In many cases, organisations discovered that the hardest part wasn’t technical recovery, it was business continuity, communication, and decision-making under pressure.

What 2025 Taught Us (The Hard Way)

Rather than listing every breach, the value lies in what those incidents consistently revealed.

1. Humans Are Still Central to Cyber Risk

Despite advances in tooling, people remain both the strongest defence and the easiest target. Well-crafted phishing, impersonation attempts, and social engineering succeeded because they exploited trust, urgency, and routine.

Take forward: Ongoing awareness, realistic training, and identity-first security matter more than one-off exercises.

2. Assume Compromise, Plan for Recovery

Many organisations entered incidents confident in prevention but underprepared for response. Those that recovered fastest were the ones that had rehearsed failure.

Take forward: Incident response plans, Table top exercises, backups, and clear decision paths are just as important as detection tools.

3. Your Risk Extends Beyond Your Own Network

Third-party breaches repeatedly showed that security boundaries are blurred.
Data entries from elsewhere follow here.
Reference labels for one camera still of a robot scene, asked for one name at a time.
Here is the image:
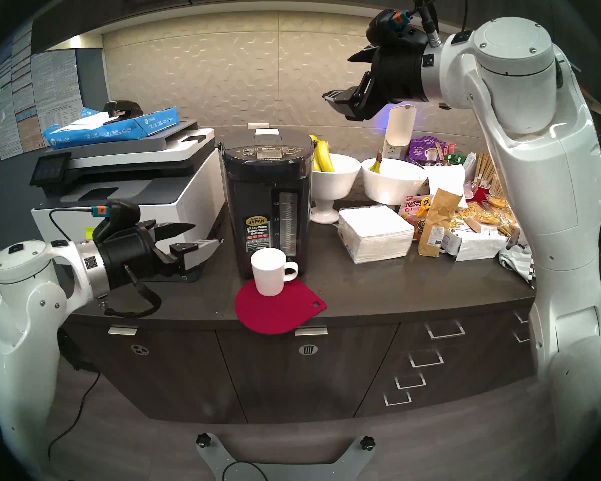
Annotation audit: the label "white ceramic mug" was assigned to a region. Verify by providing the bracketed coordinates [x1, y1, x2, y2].
[250, 248, 299, 297]

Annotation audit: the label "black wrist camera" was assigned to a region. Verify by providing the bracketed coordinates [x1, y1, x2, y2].
[366, 8, 414, 47]
[91, 199, 142, 241]

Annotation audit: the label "brown paper coffee bag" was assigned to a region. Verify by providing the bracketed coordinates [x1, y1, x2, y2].
[418, 188, 464, 258]

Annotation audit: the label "white printed wall poster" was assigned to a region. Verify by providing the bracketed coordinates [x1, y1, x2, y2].
[30, 49, 85, 152]
[0, 27, 37, 161]

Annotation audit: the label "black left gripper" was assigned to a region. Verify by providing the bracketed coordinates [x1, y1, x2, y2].
[99, 222, 224, 291]

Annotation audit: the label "black camera cable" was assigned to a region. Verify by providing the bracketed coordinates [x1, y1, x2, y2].
[412, 0, 469, 47]
[49, 207, 97, 230]

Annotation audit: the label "black stapler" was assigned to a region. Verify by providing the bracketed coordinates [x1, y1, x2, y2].
[103, 100, 145, 125]

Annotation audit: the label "checked kitchen cloth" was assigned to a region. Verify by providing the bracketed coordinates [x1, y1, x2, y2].
[498, 245, 536, 289]

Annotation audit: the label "red silicone mat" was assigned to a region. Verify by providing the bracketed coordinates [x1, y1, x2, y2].
[234, 278, 328, 335]

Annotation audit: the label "black floor cable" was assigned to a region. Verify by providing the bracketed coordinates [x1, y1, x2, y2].
[48, 372, 102, 460]

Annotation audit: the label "black left camera cable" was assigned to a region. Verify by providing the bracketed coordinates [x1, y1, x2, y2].
[49, 207, 97, 230]

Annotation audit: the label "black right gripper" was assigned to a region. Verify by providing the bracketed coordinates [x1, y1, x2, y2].
[323, 42, 428, 121]

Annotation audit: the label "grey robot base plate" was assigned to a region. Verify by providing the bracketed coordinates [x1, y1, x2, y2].
[196, 433, 376, 481]

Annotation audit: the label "tall wooden stir sticks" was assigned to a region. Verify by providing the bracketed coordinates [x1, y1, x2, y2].
[473, 152, 501, 197]

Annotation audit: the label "white grey office printer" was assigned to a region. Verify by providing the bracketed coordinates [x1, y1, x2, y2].
[29, 120, 227, 284]

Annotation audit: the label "white wide bowl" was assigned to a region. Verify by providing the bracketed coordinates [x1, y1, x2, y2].
[361, 158, 428, 206]

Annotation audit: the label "clear bag yellow crackers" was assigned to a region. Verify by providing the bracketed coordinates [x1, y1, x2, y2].
[456, 197, 519, 235]

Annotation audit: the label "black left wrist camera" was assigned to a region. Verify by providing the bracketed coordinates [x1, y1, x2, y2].
[91, 199, 142, 241]

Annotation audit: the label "black hot water dispenser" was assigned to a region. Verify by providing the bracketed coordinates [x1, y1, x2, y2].
[218, 129, 315, 280]

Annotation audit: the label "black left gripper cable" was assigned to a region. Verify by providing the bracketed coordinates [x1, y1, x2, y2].
[98, 265, 162, 319]

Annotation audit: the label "purple coffee box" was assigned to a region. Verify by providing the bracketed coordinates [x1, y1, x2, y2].
[406, 137, 447, 166]

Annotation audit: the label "dark lower cabinet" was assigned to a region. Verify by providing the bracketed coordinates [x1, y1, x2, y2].
[60, 285, 536, 425]

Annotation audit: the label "flat white paper pouch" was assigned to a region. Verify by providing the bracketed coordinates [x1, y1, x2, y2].
[441, 224, 509, 262]

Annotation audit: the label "white napkin stack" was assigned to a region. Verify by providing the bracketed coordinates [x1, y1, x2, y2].
[337, 204, 415, 264]

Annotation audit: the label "white pedestal bowl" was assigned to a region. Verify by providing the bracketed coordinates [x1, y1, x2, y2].
[309, 153, 362, 224]

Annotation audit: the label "white plug-in air freshener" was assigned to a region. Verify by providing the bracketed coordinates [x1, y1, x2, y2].
[383, 104, 417, 161]

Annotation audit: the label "blue paper ream package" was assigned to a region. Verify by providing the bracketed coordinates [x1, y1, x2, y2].
[43, 107, 180, 150]

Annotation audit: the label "upright white paper bag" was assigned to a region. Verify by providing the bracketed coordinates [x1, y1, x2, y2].
[426, 164, 466, 197]

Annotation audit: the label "red snack packet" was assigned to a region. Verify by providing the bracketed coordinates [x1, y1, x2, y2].
[398, 194, 434, 226]

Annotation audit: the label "black right camera cable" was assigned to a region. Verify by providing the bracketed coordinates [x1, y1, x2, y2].
[412, 0, 469, 47]

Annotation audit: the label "yellow banana bunch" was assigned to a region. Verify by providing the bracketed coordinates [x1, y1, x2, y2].
[308, 134, 335, 173]

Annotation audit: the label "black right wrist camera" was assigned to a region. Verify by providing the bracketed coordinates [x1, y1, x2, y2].
[366, 8, 414, 47]

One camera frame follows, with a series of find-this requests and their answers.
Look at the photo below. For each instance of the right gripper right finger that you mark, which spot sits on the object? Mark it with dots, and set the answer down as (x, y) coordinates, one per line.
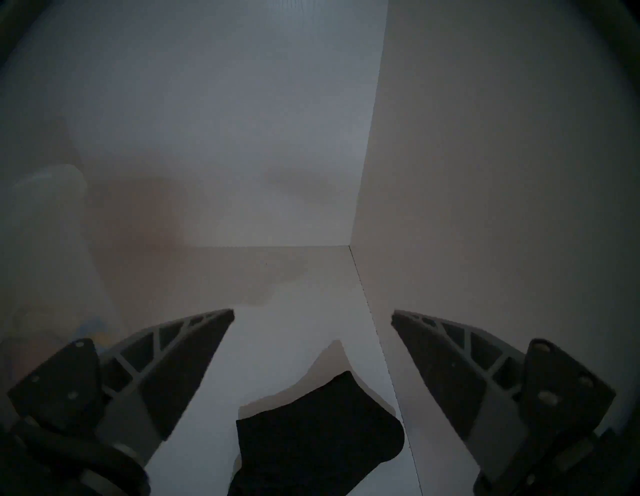
(460, 385)

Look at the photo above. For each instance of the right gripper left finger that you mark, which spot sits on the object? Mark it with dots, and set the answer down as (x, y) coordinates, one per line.
(165, 375)

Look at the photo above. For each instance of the black sock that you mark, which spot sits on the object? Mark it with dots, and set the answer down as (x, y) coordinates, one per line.
(320, 440)

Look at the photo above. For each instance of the clear plastic storage bin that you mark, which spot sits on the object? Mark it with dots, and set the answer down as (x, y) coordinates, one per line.
(45, 225)

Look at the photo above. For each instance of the white wooden cabinet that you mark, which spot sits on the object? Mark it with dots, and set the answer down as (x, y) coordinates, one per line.
(475, 150)

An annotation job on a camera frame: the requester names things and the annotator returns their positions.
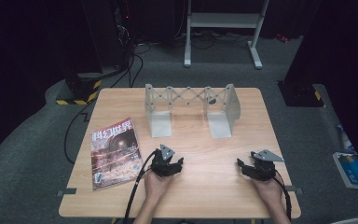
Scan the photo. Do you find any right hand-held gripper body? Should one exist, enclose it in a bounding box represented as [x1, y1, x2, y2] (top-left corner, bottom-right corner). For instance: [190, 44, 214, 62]
[248, 148, 285, 182]

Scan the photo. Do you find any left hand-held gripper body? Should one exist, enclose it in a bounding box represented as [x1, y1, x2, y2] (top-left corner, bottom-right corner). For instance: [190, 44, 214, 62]
[151, 143, 176, 178]

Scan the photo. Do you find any red glossy magazine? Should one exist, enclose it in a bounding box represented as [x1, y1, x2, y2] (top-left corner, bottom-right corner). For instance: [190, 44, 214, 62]
[89, 117, 145, 191]

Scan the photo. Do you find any person's left hand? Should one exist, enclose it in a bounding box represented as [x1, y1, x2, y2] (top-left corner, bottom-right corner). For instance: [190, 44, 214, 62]
[143, 169, 175, 203]

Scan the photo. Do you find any person's right hand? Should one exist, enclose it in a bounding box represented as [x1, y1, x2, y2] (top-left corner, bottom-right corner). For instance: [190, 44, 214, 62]
[250, 175, 284, 205]

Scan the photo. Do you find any grey tape strip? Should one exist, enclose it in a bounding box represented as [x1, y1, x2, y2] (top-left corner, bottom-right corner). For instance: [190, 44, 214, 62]
[283, 184, 304, 196]
[56, 188, 78, 198]

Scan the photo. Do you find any grey expandable metal book rack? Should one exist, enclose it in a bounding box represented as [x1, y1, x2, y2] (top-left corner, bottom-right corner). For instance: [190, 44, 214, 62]
[145, 82, 242, 139]

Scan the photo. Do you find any black stand base yellow mark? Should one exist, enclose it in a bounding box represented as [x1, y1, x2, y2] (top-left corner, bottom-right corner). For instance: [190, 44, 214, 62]
[276, 80, 326, 108]

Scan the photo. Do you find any blue and white box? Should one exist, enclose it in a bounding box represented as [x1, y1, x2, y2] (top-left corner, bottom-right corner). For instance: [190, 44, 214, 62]
[332, 151, 358, 191]

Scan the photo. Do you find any white flat object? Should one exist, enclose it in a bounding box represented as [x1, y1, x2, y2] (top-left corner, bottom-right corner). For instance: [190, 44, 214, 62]
[329, 217, 358, 224]

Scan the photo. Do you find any black yellow striped stand base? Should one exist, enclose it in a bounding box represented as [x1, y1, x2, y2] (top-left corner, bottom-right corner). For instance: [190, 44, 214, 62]
[55, 72, 103, 106]

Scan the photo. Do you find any white metal stand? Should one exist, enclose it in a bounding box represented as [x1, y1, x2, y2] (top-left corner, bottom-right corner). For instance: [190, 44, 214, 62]
[183, 0, 270, 70]

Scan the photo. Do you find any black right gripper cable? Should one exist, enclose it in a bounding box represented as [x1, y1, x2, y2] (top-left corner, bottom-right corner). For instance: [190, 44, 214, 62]
[273, 169, 294, 222]

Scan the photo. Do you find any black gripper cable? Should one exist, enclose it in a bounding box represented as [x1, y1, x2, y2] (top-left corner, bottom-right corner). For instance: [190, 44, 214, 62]
[273, 169, 294, 222]
[123, 149, 158, 224]

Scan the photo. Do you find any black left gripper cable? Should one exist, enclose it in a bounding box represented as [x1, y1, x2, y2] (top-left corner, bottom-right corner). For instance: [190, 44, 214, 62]
[123, 149, 158, 224]

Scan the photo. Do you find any black floor cable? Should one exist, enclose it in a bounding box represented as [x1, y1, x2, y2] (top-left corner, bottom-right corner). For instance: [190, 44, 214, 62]
[63, 98, 98, 165]

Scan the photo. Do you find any black cable bundle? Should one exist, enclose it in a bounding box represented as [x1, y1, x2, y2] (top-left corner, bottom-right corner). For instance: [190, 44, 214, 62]
[109, 41, 153, 89]

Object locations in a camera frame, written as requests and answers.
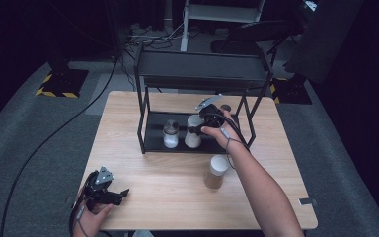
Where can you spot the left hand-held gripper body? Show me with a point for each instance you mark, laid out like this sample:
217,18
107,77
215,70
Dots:
100,189

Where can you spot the white metal stand frame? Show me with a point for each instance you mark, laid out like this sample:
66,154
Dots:
222,13

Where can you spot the white-lidded jar with white powder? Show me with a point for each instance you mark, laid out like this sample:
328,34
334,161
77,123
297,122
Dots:
193,136

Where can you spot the person's right hand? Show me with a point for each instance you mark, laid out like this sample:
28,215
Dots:
227,133

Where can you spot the grey fabric panel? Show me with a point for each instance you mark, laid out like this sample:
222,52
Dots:
324,39

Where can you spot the glass shaker with silver lid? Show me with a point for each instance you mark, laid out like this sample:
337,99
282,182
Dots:
171,135

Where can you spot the black chair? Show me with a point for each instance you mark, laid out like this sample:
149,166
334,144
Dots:
260,31

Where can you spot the white-lidded jar with brown powder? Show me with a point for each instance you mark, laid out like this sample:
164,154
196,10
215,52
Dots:
215,173

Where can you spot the monitor screen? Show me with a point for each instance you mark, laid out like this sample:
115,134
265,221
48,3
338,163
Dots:
310,5

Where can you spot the person's left hand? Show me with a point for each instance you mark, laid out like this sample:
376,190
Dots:
93,220

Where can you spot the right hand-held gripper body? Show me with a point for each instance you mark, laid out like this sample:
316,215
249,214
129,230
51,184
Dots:
210,115

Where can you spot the small white object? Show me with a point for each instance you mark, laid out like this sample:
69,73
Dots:
143,234

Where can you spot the black yellow striped base plate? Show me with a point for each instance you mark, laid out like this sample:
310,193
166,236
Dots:
291,92
64,83

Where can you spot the grey tape strip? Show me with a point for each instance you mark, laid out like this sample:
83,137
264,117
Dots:
307,201

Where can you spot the black metal two-tier shelf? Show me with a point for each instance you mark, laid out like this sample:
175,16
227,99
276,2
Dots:
197,67

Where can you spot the black round table grommet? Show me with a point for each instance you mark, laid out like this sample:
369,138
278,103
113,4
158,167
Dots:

Vendors, suppliers, and managed services can all become indirect attack paths.

Take forward: Third-party risk management needs to be continuous, not a checkbox exercise.

4. Identity Is the New Perimeter

Stolen credentials, session hijacking, and account misuse underpinned many attacks this year often bypassing traditional controls entirely.

Take forward: Strong authentication, least-privilege access, and monitoring identity behaviour should be foundational going into 2026.

Looking Ahead: What to Prepare for in the New Year

As we go into the year 2026 the problem will not be figuring out what new threats are coming. It will be dealing with the threats we already know about that are getting faster and smarter and are really hard to find.

The threats we are talking about are becoming very sneaky. That is what makes them so hard to deal with. The threats are the issue here and the threats are what we need to focus on.

There are some things that organisations should be thinking about at this time. Key areas that organisations should be focusing on now include:

  • More convincing AI-driven phishing and impersonation
  • Increased pressure on smaller organisations as entry points
  • Greater regulatory expectations around resilience and reporting
  • The need for faster detection and response, not just better prevention
  • Clear ownership of cyber risk at leadership and board level

Cybersecurity maturity in the coming year won’t be measured by how many tools are deployed but by how quickly and calmly organisations can respond when something goes wrong.


As 2025 comes to an end, the takeaway is fairly straightforward.

The cyber threats that caused the most damage weren’t shocking, they were familiar, and they stuck around.

Organisations that pause, take those lessons seriously, and focus on getting the basics right (while accepting that disruption will happen) will head into the new year in a much stronger place.

The headlines will keep changing. The work underneath them doesn’t.